Why NUT BROWN ALE particularly? Does he know that DEAD FROG markets an array of unusual brews (mandarin orange, pepper lime, toasted coconut)?—not quite targeted at craft beer geeks (too light, too lager-y) yet not targeted at the Molson Canadian crowd either. In fact, DEAD FROG has been a bit hit-or-miss when it comes to aligning with the increasingly divergent craft and mass beer markets, particularly with its 650-mL specialty brews, and would have found itself dead indeed had it not sought $500,000 in investment money earlier this year.

 

If my dad hadn’t been yammering into the headset I would have asked about DEAD FROG’s beer portfolio—did Dad have the option to scoop some other products for yours truly or was he just not interested? Did he have his fill of them at the show? OMG, would my dad do that without me?
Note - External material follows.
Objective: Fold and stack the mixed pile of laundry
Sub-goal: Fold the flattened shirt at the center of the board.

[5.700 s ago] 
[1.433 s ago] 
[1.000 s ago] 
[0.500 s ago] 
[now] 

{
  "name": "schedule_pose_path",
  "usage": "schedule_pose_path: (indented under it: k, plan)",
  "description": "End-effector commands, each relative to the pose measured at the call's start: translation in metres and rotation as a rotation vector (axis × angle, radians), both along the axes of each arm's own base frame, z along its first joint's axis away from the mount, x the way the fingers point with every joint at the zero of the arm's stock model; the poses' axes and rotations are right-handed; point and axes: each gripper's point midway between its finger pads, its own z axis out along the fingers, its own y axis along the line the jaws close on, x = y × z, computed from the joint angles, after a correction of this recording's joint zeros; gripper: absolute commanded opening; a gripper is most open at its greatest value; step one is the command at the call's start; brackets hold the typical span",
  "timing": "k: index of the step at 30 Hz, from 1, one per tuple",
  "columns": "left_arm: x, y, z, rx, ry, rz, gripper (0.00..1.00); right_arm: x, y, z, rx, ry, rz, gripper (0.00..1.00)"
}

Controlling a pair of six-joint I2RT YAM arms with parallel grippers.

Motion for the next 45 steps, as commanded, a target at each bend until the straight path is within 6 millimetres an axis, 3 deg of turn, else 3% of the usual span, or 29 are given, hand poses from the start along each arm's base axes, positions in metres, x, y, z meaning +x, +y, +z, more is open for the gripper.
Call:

Fact is, Dad might have picked the best of the bunch. DEAD FROG NUT BROWN ALE is a nice beer. Dark and almost cola color with a moderate-to-weighty mouthfeel, it carries a hoppy punch yet doesn’t distance itself from the warming, mellowing maltiness of a good ale. Crisp carbonation focuses the hop/malt intersection nicely. You can detect chocolate in the background plus the eponymous nuttiness, making for a solid, interesting brew that doesn’t cloy and isn’t so intriguing that it becomes annoying or precious. Paws up for sure. Or flippers or whatever.

With its recent cash infusion and wealth of marketing ideas, DEAD FROG, just one of three new brewers making a splash in British Columbia, evidently has some (frog) legs. If we all boost our drinking, we should be able to keep the frog alive.